O presidente da Câmara de Braga, João Rodrigues, anunciou esta sexta-feira que o plano municipal de segurança rodoviária deverá estar pronto no início de julho, podendo a instalação de radares ser uma das soluções propostas.
“Não vejo obstáculo nenhum a isso [instalação de radares]. Eu não quero radar para garantir meios financeiros para a Câmara Municipal.

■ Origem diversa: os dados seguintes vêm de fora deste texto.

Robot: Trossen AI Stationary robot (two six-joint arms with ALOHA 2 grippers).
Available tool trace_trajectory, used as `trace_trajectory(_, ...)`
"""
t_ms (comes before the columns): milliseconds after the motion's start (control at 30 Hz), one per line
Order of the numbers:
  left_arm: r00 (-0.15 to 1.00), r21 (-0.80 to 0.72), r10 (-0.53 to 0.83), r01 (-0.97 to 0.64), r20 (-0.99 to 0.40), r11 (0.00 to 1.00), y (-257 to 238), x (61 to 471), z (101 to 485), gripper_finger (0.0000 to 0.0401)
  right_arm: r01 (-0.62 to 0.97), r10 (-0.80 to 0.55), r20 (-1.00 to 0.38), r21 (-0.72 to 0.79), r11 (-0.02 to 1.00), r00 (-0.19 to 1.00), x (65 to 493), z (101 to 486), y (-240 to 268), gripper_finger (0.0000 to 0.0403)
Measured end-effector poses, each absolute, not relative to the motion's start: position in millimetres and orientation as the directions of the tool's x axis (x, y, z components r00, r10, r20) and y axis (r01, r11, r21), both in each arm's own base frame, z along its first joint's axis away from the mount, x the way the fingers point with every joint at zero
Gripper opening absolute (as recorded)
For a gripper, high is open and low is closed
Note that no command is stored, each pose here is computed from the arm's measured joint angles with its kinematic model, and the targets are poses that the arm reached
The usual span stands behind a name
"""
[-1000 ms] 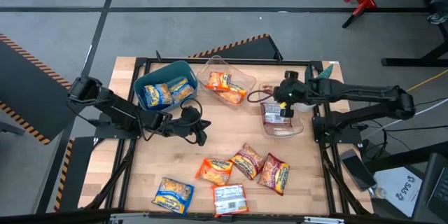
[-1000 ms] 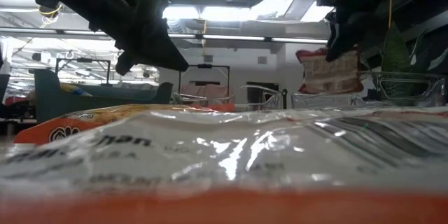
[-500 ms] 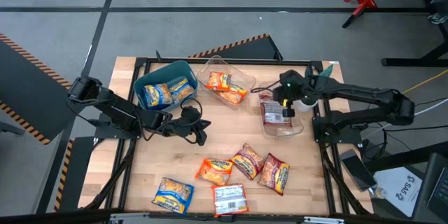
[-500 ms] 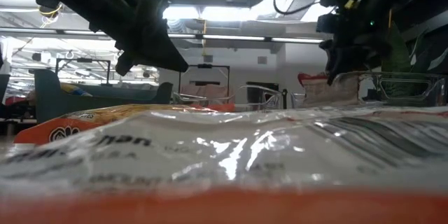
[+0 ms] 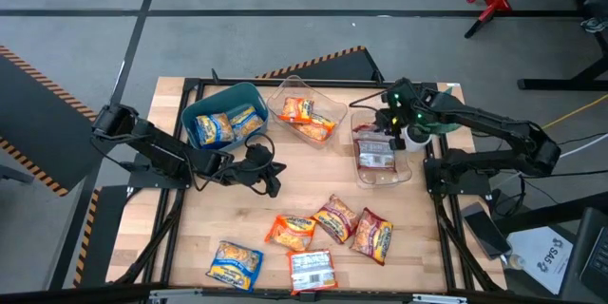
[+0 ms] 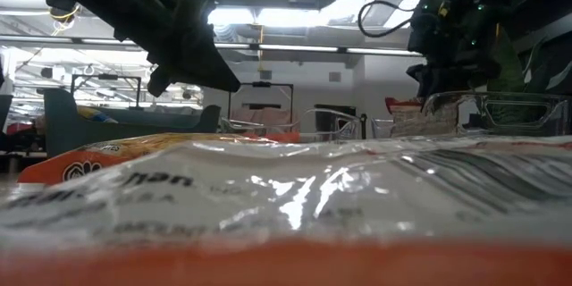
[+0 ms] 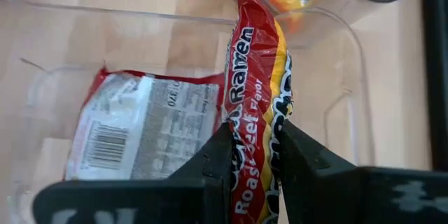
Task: Sort Maruchan noodles
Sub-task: Put the red noodle pack into the right transparent bin
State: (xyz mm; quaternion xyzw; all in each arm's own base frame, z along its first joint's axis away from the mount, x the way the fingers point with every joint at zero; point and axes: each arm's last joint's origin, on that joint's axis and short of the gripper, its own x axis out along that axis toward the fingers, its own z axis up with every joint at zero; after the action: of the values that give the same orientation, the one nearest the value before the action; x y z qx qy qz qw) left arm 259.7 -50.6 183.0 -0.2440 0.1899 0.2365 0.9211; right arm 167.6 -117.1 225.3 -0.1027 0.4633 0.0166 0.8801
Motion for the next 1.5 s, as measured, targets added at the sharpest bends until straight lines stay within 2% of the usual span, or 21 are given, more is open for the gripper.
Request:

Há determinadas zonas onde manifestamente os radares resolveriam muitas coisas, não tenho dúvida nenhuma”, referiu o autarca, em declarações aos jornalistas no final da reunião quinzenal do executivo.
No entanto, sublinhou que a última palavra sobre a instalação ou não de radares de velocidade caberá ao plano municipal de segurança rodoviária.

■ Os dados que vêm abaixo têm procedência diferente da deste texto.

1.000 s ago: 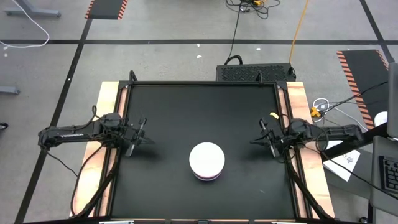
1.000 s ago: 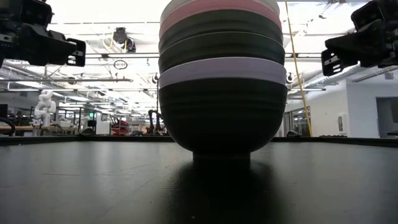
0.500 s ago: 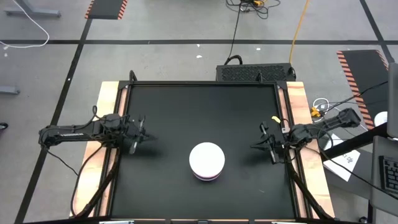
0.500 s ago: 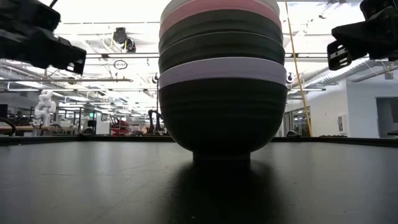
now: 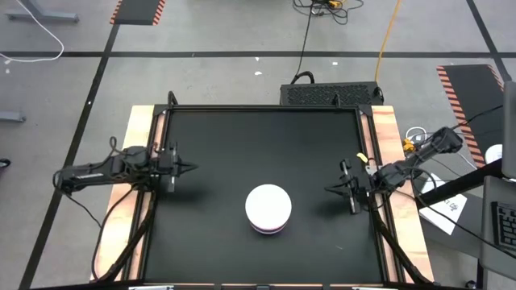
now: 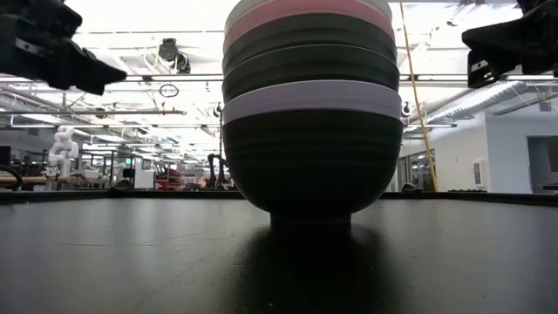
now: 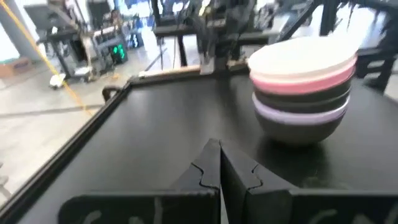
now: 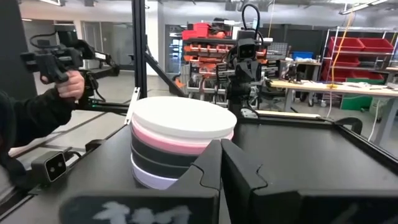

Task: Nest bowls inside each other
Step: Return to Home Position

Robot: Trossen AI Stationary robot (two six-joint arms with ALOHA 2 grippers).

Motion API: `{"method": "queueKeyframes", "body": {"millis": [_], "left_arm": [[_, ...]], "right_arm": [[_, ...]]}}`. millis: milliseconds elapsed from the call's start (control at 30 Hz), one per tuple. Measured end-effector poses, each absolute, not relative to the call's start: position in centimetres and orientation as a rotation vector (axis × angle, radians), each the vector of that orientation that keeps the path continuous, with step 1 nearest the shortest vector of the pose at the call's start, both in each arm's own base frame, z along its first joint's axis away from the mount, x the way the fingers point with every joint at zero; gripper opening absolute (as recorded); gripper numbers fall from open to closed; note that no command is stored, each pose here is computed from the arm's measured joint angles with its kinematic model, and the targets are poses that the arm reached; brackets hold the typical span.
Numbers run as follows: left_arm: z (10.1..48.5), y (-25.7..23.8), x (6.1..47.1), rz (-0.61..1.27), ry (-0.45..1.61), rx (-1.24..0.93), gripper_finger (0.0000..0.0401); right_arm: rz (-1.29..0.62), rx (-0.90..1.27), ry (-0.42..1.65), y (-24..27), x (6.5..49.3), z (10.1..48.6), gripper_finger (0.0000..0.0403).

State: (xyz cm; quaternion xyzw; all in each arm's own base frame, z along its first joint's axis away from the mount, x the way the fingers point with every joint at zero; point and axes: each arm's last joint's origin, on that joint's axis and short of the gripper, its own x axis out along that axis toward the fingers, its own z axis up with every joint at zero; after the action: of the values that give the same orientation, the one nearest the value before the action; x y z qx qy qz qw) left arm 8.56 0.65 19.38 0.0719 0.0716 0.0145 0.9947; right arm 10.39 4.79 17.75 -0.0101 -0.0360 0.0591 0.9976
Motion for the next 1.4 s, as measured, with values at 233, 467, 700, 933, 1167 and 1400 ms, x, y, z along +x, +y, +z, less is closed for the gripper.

“O plano de segurança rodoviária pode dizer que não há radar nenhum”, apontou.
RUI ROCHA FALA EM “MASSACRE”
A questão da sinistralidade rodoviária, em particular os atropelamentos, foi levantada na reunião desta sexta-feira pela oposição, tendo mesmo o vereador da Iniciativa Liberal (IL), Rui Rocha, falado num “massacre” das estradas de Braga.
“Todos os dias, praticamente, estamos a ter pessoas que têm acidentes, que são atropeladas, que ficam com a sua vida estragada, ou mesmo que perdem a sua vida no município de Braga. É inaceitável”, disse Rui Rocha.
O vereador da IL lembrou que o plano municipal de segurança rodoviária foi anunciado há mais de um ano, mas ainda não avançou.
“Passaram 12 meses. Se tivermos em conta que temos tido atropelamentos, em média, de três em três dias, vejam quantas pessoas poderiam, neste momento, não estar a sofrer se houvesse esse plano, se fossem identificados os pontos negros da cidade, se fossem tomadas medidas que podem ser variadas. Nós não podemos continuar a assistir a este massacre a acontecer em Braga e a ter o plano de segurança rodoviária na gaveta”, acrescentou.
Na resposta, João Rodrigues manifestou preocupação com o problema e anunciou que o plano deverá estar fechado em inícios de julho.
“Não é um documento de cabeceira, é um documento para ser posto em prática, é um documento onde há dados e há informação (…), segundo parâmetros oficiais de qualidade (…). Um documento absolutamente fulcral para olharmos para o território num todo e para atuarmos de forma concertada, planeada, porque nós temos noção de que há muitas falhas e há muitas questões para resolver”, adiantou.
“PECA POR TARDIO”
O vereador Ricardo Silva, do movimento Amar e Servir Braga, disse que o plano “já peca por tardio”, considerando que em causa estão “questões que já são mais que conhecidas”, muitas das quais entraram nos programas eleitorais.
“Aquilo que nós queremos efetivamente é que se comece a passar das palavras às ações e que não tenhamos de esperar tanto tempo para salvaguardar a vida humana (…). Acima de tudo, o município tem de chamar a si esta responsabilidade de transformar a morfologia da cidade, precisamente para criar alguns condicionamentos ao excesso de velocidade. Pode ser com a transformação das vias, com a colocação das passadeiras alteadas, com os radares. Os mecanismos existem e já estão mais que aferidos e mais que verificados”, reclamou.
João Rodrigues sublinhou que o município não está à espera do plano para começar a tomar medidas.
“Nós já estamos a fazer muitas coisas”, garantiu o presidente da câmara.